Note
Access to this page requires authorization. You can try signing in or changing directories.
Access to this page requires authorization. You can try changing directories.
Question
Friday, May 18, 2012 12:47 PM
Hello, I am new to this forum, but I was wondering if some people could give me some informational specifics on the difference between a stream and reading bytes. I ran into the following problem at work, and although two co-workers were able to argue the choice between them I was lost.
We were generating a hash for a checksum on Amazon cloud and the code involved this:
using (Stream s = response.ResponseStream)
{
byte[] bytes = new byte[response.ContentLength];
int bytesRead = 0;
while (bytesRead < bytes.Length)
{
bytesRead += s.Read(bytes, bytesRead, (int)bytesRead+3072);
}
hash.ComputeHash(bytes);
return IO.File.GenerateHash(hash);
}
Which I understand takes pieces at a time and then we calculate the checksum from the mashup of bytes, but this did not work because it used alot of memory.

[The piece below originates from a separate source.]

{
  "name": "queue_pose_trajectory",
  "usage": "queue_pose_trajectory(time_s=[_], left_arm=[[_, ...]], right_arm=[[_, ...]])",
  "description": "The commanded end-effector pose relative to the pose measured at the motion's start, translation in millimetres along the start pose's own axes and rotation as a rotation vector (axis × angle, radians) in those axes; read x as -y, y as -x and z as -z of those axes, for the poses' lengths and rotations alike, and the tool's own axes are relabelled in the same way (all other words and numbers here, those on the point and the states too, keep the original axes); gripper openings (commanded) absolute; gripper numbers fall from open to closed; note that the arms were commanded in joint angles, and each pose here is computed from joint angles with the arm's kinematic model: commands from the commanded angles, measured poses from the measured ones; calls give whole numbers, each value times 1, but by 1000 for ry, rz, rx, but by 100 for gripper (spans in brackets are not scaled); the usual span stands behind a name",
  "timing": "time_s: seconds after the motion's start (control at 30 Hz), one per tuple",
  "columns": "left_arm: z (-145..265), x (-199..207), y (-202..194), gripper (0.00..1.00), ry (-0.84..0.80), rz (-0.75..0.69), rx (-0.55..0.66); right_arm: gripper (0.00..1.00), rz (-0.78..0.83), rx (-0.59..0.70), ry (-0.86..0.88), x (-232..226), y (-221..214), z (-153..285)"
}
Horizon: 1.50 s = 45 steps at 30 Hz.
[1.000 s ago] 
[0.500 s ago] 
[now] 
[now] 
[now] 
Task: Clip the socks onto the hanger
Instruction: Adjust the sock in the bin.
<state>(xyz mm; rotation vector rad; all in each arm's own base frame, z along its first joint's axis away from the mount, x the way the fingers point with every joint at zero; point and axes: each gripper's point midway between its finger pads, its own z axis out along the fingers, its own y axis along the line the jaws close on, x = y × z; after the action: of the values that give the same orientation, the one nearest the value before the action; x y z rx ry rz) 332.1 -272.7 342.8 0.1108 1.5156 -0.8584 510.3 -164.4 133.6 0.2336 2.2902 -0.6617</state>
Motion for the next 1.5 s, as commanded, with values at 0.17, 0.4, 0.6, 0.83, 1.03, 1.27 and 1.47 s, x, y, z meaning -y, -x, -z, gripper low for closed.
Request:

The alternative solution became:
using (GetObjectResponse response = client.GetObject(request))
{
using (Stream s = response.ResponseStream)
{
hash.ComputeHash(s);
return IO.File.GenerateHash(hash);
}
}
Which obviously seems much simpiler, but I dont understand really what streams are, as in what they contain; how its structured; and what they are used for. I would greatly appreciate any information you all could give me in defining these two areas, as well as bonus pretzels for anyone who can explain how "using" in these cases work. All I have been told is that they 'help the system dispose of it' which I can understand, but my people seem to think its not even a choice to not use. Thank you!
All replies (2)
Friday, May 18, 2012 5:11 PM âś…Answered
A stream is really just a wrapper around bytes. The different streams offer you methods and properties that let you interact with the bytes specific to the types of bytes you are dealing with. For example a filestream knows that its internal bytes represent the contents of a file and thus offer you methods to save the file or read specific bytes. In a nutshell, a stream gives you a way to control a bunch of bytes without having to loop through arrays manually and provides you some base functionality for know sets of bytes.

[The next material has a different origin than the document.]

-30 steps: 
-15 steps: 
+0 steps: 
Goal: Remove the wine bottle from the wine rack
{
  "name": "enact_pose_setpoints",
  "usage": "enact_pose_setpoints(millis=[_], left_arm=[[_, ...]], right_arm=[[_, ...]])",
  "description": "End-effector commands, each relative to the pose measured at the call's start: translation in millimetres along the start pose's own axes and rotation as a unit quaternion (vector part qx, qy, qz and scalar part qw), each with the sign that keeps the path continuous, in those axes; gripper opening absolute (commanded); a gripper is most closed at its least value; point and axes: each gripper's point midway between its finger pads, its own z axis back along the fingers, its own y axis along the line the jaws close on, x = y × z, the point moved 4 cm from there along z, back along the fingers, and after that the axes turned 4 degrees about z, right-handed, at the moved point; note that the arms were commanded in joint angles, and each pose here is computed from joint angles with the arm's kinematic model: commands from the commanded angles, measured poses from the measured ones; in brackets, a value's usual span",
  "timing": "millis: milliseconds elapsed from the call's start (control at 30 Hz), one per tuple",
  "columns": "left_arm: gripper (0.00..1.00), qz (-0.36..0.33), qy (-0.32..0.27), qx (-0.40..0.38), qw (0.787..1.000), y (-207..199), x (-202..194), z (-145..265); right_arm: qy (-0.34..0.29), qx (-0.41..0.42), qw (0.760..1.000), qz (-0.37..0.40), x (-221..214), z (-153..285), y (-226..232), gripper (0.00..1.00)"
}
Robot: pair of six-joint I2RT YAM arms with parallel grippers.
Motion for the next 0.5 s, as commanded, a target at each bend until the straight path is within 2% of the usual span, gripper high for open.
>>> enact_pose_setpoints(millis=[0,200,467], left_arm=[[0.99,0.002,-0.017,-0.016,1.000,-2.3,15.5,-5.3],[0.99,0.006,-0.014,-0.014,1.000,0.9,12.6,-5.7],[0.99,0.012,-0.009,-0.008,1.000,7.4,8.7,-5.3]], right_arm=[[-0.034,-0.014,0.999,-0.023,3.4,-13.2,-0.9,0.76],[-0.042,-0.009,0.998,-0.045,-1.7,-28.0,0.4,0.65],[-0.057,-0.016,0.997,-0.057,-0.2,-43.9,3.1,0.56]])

The only difference between the two methods you have is in how they call the ComputeHash method. This method can take both a byte array or a stream. The first version of your method is really duplicating the data returned from Amazon since it is all contained as bytes inside the stream. This may be why you ran into memory issues.
Bonus answer: The using statement is a mechanism that frees you from having to worry about disposing of objects. So instead of writing a try catch finally block where you dispose of all in-memory items, the using does this for you at compile time. For the using block to work, the object must implement the IDisposable interface. It is good practice to use since it eliminates the need to cleanup objects after use.
Saturday, May 19, 2012 7:39 PM
Your first piece of code reads all the bytes from Amazon into a buffer in memory called bytes. If the number of bytes coming from Amazon is very large then you will use a very large piece of memory to hold them all. If it is bigger than your process is allowed to have then you will get an error (as you have seen).
The second piece of code is probably reading a few bytes at a time, computing what it needs, reading some more into the same buffer, doing some more computing, reading some more into the same buffer, doing some more computing, reading some more into the same buffer, ... until all bytes have been read and the final checksum has been calculated.
You could verify this by digging into the code for ComputeHash(Stream) but it seems pretty obvious that the second method is being more economical with its use of memory than your 'manual' method is. And, frankly, this is the basic idea behind a stream. Sure you can manipulate them in other ways but the basic approach should be to read a small amount of information, do what is required, rinse, repeat. This style means that you can handle enormous streams of information (in fact a never ending stream if that is what you want).